What is expected
All records are to be transcribed in full; any pictures among them are to be skipped.

Dataset entries:
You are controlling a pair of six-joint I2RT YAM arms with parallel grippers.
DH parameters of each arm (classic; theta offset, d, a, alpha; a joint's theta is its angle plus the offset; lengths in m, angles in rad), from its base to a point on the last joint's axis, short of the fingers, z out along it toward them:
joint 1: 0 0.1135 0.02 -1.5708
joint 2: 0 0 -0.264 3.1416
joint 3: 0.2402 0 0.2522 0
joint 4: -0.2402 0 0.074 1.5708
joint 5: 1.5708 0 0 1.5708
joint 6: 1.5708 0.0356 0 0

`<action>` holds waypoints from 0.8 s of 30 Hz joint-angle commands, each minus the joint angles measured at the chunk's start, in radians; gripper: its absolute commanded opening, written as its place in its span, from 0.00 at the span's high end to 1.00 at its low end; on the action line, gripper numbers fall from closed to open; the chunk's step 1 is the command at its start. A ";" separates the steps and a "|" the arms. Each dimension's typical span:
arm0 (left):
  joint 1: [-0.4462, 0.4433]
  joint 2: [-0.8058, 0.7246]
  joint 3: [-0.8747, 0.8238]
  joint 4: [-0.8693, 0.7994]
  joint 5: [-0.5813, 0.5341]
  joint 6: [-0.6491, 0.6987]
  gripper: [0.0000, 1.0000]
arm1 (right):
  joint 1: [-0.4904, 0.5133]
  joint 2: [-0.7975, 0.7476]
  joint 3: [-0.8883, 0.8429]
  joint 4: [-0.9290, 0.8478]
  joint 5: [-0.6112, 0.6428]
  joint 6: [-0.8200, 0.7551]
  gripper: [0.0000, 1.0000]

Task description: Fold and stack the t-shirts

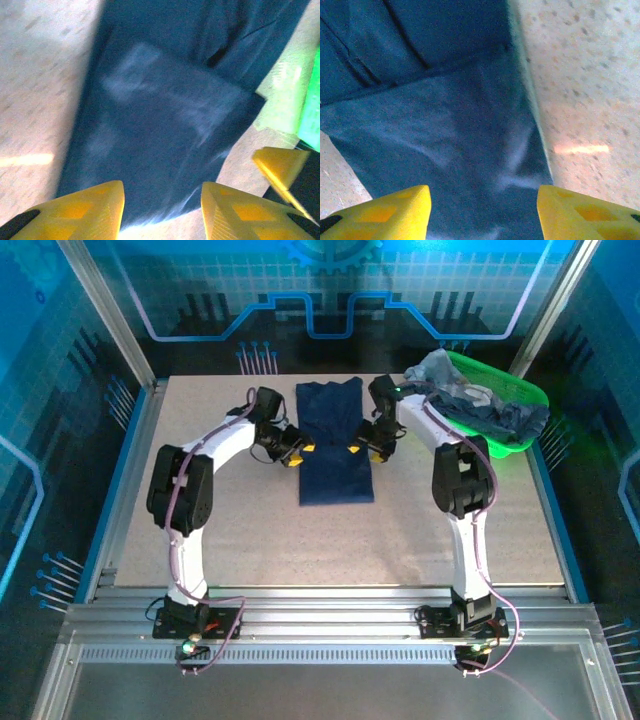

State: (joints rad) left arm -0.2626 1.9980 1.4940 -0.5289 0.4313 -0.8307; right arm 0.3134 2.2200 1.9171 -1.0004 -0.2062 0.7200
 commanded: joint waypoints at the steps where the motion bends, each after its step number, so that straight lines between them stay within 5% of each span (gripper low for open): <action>1: 0.001 -0.158 -0.155 -0.056 -0.020 -0.009 0.54 | -0.010 -0.145 -0.142 0.021 0.024 -0.024 0.41; 10: -0.053 -0.271 -0.517 0.163 0.040 -0.284 0.50 | 0.013 -0.346 -0.605 0.261 -0.083 0.058 0.43; 18: -0.067 -0.147 -0.475 0.299 0.052 -0.347 0.51 | 0.014 -0.236 -0.580 0.284 -0.129 0.071 0.47; 24: -0.073 -0.075 -0.402 0.323 0.063 -0.343 0.61 | 0.033 -0.187 -0.524 0.232 -0.128 0.085 0.52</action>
State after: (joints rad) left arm -0.3214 1.8679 1.0458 -0.3145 0.4946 -1.1709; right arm 0.3225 2.0026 1.3613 -0.7570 -0.3061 0.7883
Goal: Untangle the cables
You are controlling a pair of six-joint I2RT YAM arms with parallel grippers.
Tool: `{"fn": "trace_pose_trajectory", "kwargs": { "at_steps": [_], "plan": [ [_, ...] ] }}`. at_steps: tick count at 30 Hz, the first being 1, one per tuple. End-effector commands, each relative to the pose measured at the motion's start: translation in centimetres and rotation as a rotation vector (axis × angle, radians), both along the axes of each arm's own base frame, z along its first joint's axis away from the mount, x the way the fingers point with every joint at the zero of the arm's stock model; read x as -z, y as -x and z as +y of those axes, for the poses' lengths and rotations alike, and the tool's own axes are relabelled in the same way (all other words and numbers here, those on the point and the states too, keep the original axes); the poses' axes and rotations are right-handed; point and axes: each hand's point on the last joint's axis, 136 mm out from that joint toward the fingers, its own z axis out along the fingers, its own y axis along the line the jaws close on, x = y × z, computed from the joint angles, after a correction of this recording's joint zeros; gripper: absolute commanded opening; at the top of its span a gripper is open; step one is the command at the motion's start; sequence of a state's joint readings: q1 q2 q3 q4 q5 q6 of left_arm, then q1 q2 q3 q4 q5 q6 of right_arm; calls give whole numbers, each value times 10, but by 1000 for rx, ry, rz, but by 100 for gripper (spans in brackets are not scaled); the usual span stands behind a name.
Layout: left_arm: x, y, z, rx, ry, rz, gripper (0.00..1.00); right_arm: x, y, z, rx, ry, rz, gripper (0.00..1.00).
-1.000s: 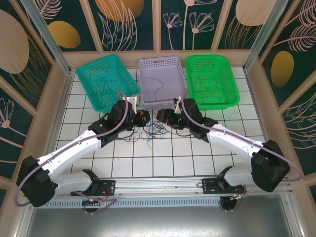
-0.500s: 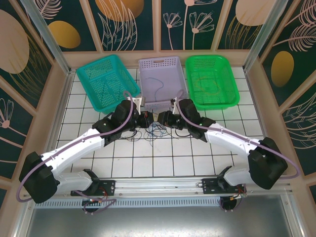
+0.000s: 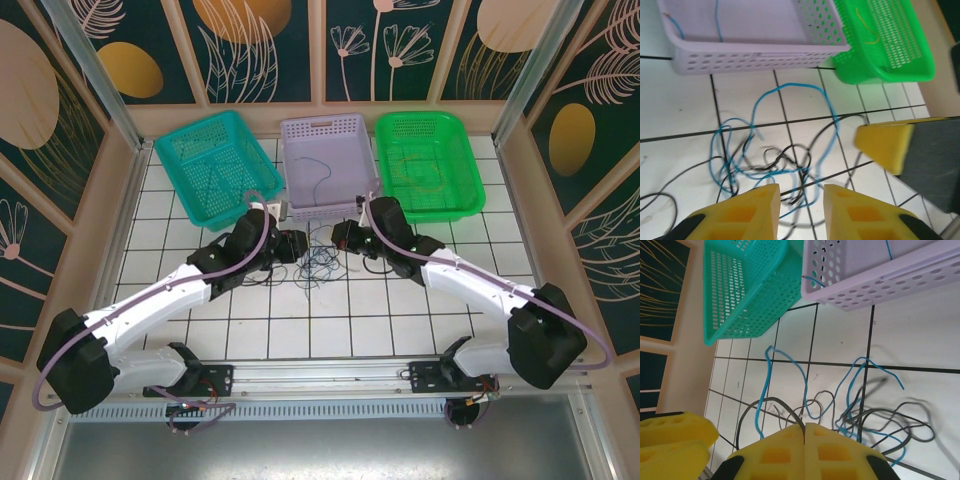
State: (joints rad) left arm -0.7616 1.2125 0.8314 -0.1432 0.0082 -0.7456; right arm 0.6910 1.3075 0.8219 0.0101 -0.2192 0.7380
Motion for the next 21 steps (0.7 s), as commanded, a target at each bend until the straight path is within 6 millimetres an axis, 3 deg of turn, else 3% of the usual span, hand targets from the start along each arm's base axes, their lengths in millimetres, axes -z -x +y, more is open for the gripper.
{"fn": "trace_pose_trajectory", "kwargs": {
  "at_steps": [1, 8, 10, 14, 21],
  "plan": [
    [12, 1, 12, -52, -33, 14, 30, -11, -2, -9, 17, 5, -33, 0],
    [10, 12, -14, 51, 110, 23, 49, -24, -6, -13, 26, 20, -52, 0],
    [9, 11, -14, 43, 114, 19, 51, -28, -8, -14, 30, 26, -59, 0],
    [8, 4, -8, -35, 120, 27, 65, -40, -10, -20, 56, 28, -81, 0],
    [21, -2, 5, -198, 197, 104, 55, -94, -13, -37, 94, -75, -146, 0]
  ]
}}
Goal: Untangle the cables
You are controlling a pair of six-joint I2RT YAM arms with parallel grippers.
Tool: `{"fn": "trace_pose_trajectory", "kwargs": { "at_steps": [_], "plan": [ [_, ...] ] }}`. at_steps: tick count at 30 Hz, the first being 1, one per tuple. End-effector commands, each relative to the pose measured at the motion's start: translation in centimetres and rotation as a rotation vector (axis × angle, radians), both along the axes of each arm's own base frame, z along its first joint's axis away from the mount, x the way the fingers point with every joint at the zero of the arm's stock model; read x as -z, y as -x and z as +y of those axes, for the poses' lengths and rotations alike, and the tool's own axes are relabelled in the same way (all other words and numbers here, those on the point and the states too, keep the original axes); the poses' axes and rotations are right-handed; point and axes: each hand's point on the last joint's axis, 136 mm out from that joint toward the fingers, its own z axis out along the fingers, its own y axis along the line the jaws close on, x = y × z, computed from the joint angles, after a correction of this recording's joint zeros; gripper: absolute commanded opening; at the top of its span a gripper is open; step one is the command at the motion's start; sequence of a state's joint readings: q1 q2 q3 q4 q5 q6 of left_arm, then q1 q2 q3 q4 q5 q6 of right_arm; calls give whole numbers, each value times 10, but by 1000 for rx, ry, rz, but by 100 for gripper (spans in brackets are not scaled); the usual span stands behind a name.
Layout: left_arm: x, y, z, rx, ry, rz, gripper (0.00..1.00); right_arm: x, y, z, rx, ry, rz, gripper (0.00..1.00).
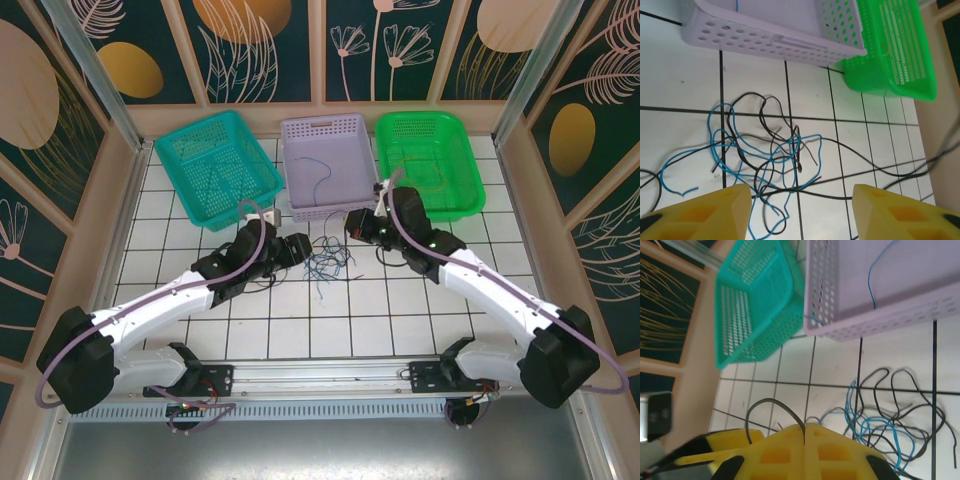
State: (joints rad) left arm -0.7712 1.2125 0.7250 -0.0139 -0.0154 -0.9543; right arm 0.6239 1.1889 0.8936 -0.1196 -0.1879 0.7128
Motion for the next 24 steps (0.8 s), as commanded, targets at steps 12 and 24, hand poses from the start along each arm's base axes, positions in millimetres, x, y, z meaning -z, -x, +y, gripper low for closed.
{"fn": "trace_pose_trajectory", "kwargs": {
  "at_steps": [12, 24],
  "plan": [
    [-40, -4, -6, -59, 175, -76, 54, -144, -9, -24, 49, -179, -219, 0],
    [-71, 9, -50, 69, 262, -158, 55, -216, -21, -42, 133, -298, -310, 0]
  ]
}}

Reply to the task
You are controlling a pair of six-joint I2RT YAM arms with parallel grippers.
DH parameters of each arm (classic; theta offset, d, a, alpha; a joint's theta is its angle plus the offset; lengths in m, angles in rad), from its base to a point on the last joint's axis, short of the fingers, z out along it toward them:
joint 1: 0 0.1135 0.02 -1.5708
joint 2: 0 0 -0.264 3.1416
joint 3: 0.2402 0 0.2522 0
joint 4: -0.2402 0 0.074 1.5708
joint 5: 1.5708 0 0 1.5708
joint 6: 1.5708 0.0356 0 0

`<action>` holds waypoints from 0.8 s of 30 Hz joint-angle commands, each minus the joint angles measured at the chunk's start, in radians; gripper: its absolute commanded opening, written as its place in its span, from 0.00 at the span's high end to 1.00 at its low end; on the action line, gripper numbers fall from closed to open; the chunk's step 1 is the command at its start. A ";" separates the steps and a "|" the arms. Each dimension's typical span:
arm0 (left):
  joint 1: [-0.4462, 0.4433]
  joint 2: [-0.8058, 0.7246]
  joint 3: [-0.8747, 0.8238]
  joint 4: [-0.8693, 0.7994]
  joint 5: [-0.5813, 0.5341]
  joint 6: [-0.6491, 0.6987]
  gripper: [0.0000, 1.0000]
arm1 (right):
  joint 1: [-0.4904, 0.5133]
  joint 2: [-0.7975, 0.7476]
  joint 3: [-0.8883, 0.8429]
  joint 4: [-0.9290, 0.8478]
  joint 5: [-0.6112, 0.6428]
  joint 6: [-0.8200, 0.7551]
  gripper: [0.0000, 1.0000]

Task description: Fold and stack the t-shirts


State: (joints rad) left arm -0.2626 1.9980 1.4940 -0.5289 0.4313 -0.8307; right arm 0.3134 2.2200 1.9171 -1.0004 -0.2062 0.7200
 commanded: joint waypoints at the steps where the motion bends, each after its step number, so that straight lines between them stay within 5% of each span (gripper low for open): <action>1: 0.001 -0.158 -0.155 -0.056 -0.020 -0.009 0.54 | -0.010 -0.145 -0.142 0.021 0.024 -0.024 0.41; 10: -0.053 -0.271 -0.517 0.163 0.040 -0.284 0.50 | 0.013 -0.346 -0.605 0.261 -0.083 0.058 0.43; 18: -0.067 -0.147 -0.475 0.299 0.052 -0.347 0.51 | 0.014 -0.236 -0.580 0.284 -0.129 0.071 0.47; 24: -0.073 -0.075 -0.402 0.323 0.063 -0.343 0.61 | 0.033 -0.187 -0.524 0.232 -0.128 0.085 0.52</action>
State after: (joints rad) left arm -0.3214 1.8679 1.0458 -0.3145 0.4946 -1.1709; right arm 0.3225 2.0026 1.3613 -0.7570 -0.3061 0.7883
Goal: Untangle the cables
You are controlling a pair of six-joint I2RT YAM arms with parallel grippers.
Tool: `{"fn": "trace_pose_trajectory", "kwargs": { "at_steps": [_], "plan": [ [_, ...] ] }}`. at_steps: tick count at 30 Hz, the first being 1, one per tuple. End-effector commands, each relative to the pose measured at the motion's start: translation in centimetres and rotation as a rotation vector (axis × angle, radians), both along the axes of each arm's own base frame, z along its first joint's axis away from the mount, x the way the fingers point with every joint at the zero of the arm's stock model; read x as -z, y as -x and z as +y of those axes, for the poses' lengths and rotations alike, and the tool's own axes are relabelled in the same way (all other words and numbers here, those on the point and the states too, keep the original axes); the poses' axes and rotations are right-handed; point and axes: each hand's point on the last joint's axis, 136 mm out from that joint toward the fingers, its own z axis out along the fingers, its own y axis along the line the jaws close on, x = y × z, computed from the joint angles, after a correction of this recording's joint zeros; gripper: absolute commanded opening; at the top of its span a gripper is open; step one is the command at the motion's start; sequence of a state's joint readings: q1 q2 q3 q4 q5 q6 of left_arm, then q1 q2 q3 q4 q5 q6 of right_arm; calls give whole numbers, each value times 10, but by 1000 for rx, ry, rz, but by 100 for gripper (spans in brackets are not scaled); the usual span stands behind a name.
Layout: left_arm: x, y, z, rx, ry, rz, gripper (0.00..1.00); right_arm: x, y, z, rx, ry, rz, gripper (0.00..1.00).
-1.000s: 
-0.500s: 
+0.000s: 
State: (joints rad) left arm -0.7616 1.2125 0.8314 -0.1432 0.0082 -0.7456; right arm 0.6910 1.3075 0.8219 0.0101 -0.2192 0.7380
Motion for the next 21 steps (0.7 s), as commanded, a target at each bend until the straight path is within 6 millimetres an axis, 3 deg of turn, else 3% of the usual span, hand targets from the start along each arm's base axes, their lengths in millimetres, axes -z -x +y, more is open for the gripper.
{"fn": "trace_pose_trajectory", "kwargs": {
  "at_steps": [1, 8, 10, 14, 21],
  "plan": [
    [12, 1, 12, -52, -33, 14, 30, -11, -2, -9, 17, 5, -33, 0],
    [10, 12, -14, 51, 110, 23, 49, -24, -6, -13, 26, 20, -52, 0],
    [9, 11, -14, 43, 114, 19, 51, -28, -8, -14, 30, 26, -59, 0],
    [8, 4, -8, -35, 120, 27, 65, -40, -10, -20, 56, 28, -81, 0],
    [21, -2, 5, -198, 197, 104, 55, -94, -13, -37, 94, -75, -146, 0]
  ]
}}
Goal: Untangle the cables
You are controlling a pair of six-joint I2RT YAM arms with parallel grippers.
Tool: `{"fn": "trace_pose_trajectory", "kwargs": { "at_steps": [_], "plan": [ [_, ...] ] }}`. at_steps: tick count at 30 Hz, the first being 1, one per tuple. End-effector commands, each relative to the pose measured at the motion's start: translation in centimetres and rotation as a rotation vector (axis × angle, radians), both along the axes of each arm's own base frame, z along its first joint's axis away from the mount, x the way the fingers point with every joint at the zero of the arm's stock model; read x as -z, y as -x and z as +y of those axes, for the poses' lengths and rotations alike, and the tool's own axes are relabelled in the same way (all other words and numbers here, those on the point and the states too, keep the original axes); the poses' axes and rotations are right-handed; point and axes: each hand's point on the last joint's axis, 136 mm out from that joint toward the fingers, its own z axis out along the fingers, its own y axis along the line the jaws close on, x = y × z, computed from the joint angles, after a correction of this recording's joint zeros; gripper: absolute commanded opening; at the top of its span a gripper is open; step one is the command at the motion's start; sequence of a state's joint readings: q1 q2 q3 q4 q5 q6 of left_arm, then q1 q2 q3 q4 q5 q6 of right_arm; calls give whole numbers, each value times 10, but by 1000 for rx, ry, rz, but by 100 for gripper (spans in brackets are not scaled); the usual span stands behind a name.
Layout: left_arm: x, y, z, rx, ry, rz, gripper (0.00..1.00); right_arm: x, y, z, rx, ry, rz, gripper (0.00..1.00).
State: (joints rad) left arm -0.7712 1.2125 0.7250 -0.0139 -0.0154 -0.9543; right arm 0.6239 1.1889 0.8936 -0.1196 -0.1879 0.7128
Motion for the next 24 steps (0.8 s), as commanded, targets at steps 12 and 24, hand poses from the start along each arm's base axes, positions in millimetres, x, y, z meaning -z, -x, +y, gripper low for closed.
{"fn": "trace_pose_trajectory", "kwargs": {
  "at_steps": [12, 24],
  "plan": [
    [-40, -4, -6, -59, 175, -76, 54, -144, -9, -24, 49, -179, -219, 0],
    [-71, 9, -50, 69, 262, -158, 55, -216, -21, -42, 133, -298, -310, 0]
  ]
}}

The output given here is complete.